[Date Prev][Date Next][Thread Prev][Thread Next][Date Index][Thread Index]

Re: REDUCE



Richard Younger wrote:
> 
> 
> [SNIP]
> 
> > generated code.  Granted, this is a very simple example, but what I am
> > looking for is a solution which makes use of the redundancy in this code
> > to avoid generating most of it.  I may be asking more out of compilers
> > than they can offer.
> 
> 
> 
> I was thinking about this a little more, and then it hit me:  You
> probably don't want templates.
> 
> Templates are a means for providing ~compile time~ polymorphism.  With
> compile time polymorphism, you'll always need some sort of switch()
> statement or a decision table to decide which compiled path to take at
> runtime.  What you're really looking for is ~run time~ polymorphism.
> 
> Run time polymorphism is provided for with function pointers in C and
> virtual functions (and parent class / derived class hierarchies) in
> C++.  Now I suppose I could try to cook up a C++ example using
> virtuality, but outside of a brief exercise or two, I've never actually
> used it.  So here's an example of a function pointer table.  Tell me if
> you like it.  No C++ required.
> 
> WARNING -- large code block follows -- see bottom for more actual text.

Hi Rich:

Thanks again for the ideas.  Unfortunately, this implements, albeit in a
more manageable and less ugly way, pretty much what I'd already
accomplished with macros.  That is, each and every of the functions
BYTE_foo, INT_foo, ULONG_foo, etc., get compiled and included in the
executeable separately, and you essentially choose among them with the
run-time type information.  This works, but leads to extreme code bloat
if you're replicating a large function 10's of times.
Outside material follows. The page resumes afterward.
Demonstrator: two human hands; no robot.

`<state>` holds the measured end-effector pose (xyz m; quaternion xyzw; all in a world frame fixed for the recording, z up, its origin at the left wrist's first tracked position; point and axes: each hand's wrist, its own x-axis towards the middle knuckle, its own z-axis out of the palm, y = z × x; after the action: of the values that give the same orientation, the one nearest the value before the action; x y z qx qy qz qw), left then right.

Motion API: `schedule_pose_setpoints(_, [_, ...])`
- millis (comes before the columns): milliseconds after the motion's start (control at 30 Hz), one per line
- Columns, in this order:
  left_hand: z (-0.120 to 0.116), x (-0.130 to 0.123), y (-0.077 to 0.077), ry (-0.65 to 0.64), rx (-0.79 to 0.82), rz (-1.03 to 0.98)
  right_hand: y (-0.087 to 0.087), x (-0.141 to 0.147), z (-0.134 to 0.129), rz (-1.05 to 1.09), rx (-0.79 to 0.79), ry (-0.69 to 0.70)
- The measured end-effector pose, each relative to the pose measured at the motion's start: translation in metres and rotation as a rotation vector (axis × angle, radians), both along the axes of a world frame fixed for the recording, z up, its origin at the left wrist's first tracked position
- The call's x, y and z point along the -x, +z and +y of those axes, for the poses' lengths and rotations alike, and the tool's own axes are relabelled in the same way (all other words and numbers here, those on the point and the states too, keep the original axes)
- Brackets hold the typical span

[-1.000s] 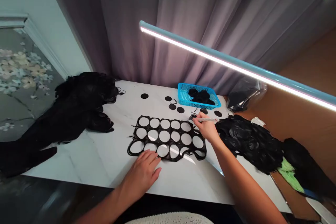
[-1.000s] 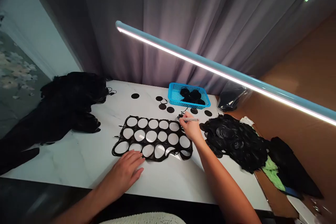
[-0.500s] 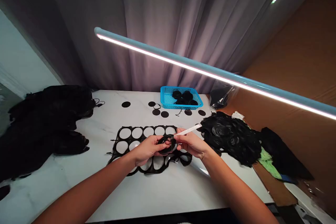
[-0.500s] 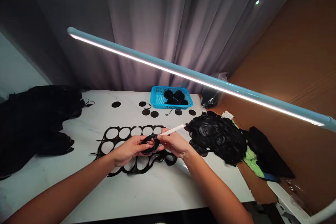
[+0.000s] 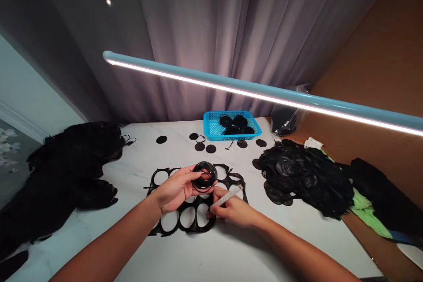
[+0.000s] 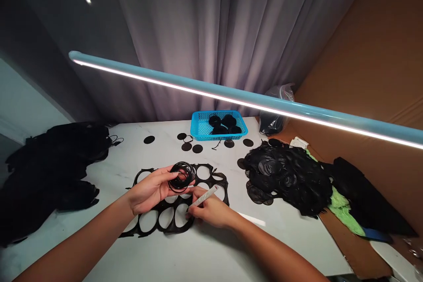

So far, all these solutions have succeeded in allowing the program to
branch to some other portion of its code, depending on the type.  I was
looking for a solution in which the executeable could use the exact same
piece of  compiled code to accomplish the calculation with a variety of
types.  That is, run-time, *in-place* type polymorphism.  One sneaky way
of reducing this duplication is to perform in place casting only where
you need it.  Here's an example which you can try, in which the variable
"tmp" is used in many ways:

#include <stdlib.h>
#include <stdio.h>
#include "/usr/local/rsi/idl/external/export.h"

main() {
  int a=5;
  float b=6.;
  IDL_ULONG64 c=1000000;
  void *tmp=malloc(sizeof(IDL_ULONG64));

  *(int *)tmp=a;

  printf("GOT %d\n",*(int *)tmp);

  *(float *)tmp=b;
  printf("GOT %f\n",*(float *)tmp);

  *(IDL_ULONG64 *)tmp=c;
  printf("GOT %Lu\n",*(IDL_ULONG64 *)tmp);
}

Now, all the code emitted by the compiler which, for example, performs
the loops, can be the same.  All that's required is branched code for
casting your input and output arrays, and any statement which uses that
cast data.  I.e, you could have something like:

void ALL_process (void *in, void *out, int skip, int atom, int n_cdim, 
		  int new_nel ) 
{ 
  IDL_LONG i, j, ind, base;
  void *tmp=(void *)IDL_GetScratch(0,1,sizeof(IDL_ULONG64));
  for(i=0,base=0;i<new_nel;base+=skip) { 
    for(j=0;j<atom;j++) { 
      switch(type) {
      case IDL_TYP_BYTE: 
	*(UCHAR *)tmp=((UCHAR *)in)[j+base]; 
	break;
      case IDL_TYPE_INT:
	*(short *)tmp=((short *)in)[j+base]; 
	break;
       .... (etc.)
      }
      for(ind=j+base;ind<j+base+atom*n_cdim;ind+=atom) { 
	switch(type) {
	case IDL_TYP_BYTE: 
	  if( ((UCHAR *)in)[ind]>*(UCHAR *)tmp ) 
	    *(UCHAR *)tmp=((UCHAR *)in)[ind]; 
	  break;
	case IDL_TYPE_INT:
	  if( ((short *)in)[ind]>*(short *)tmp ) 
	    *(short *)tmp=((short *)in)[ind]; 
	  break;
        .... (etc.)
	}
      } 
      switch(type) {
      case IDL_TYP_BYTE: 
	((UCHAR *)out)[i++]=*(UCHAR *)tmp; 
	break;
      case IDL_TYPE_INT:
	((short *)out)[i++]=*(short *)tmp; 
	break;
      .... (etc.)
      }
    }
  }
}

I guess it's hard to say how much of a bloat savings this is, and
whether it impacts performance.  Obviously, you'd need a clever way to
do all those run-time branched type castings, rather than by hand. 
Maybe a perl script would be easier than trying to futz with the
pre-processor (but less portable).

Anyway, let me know if you think of anything along these lines.

Thanks again,

JD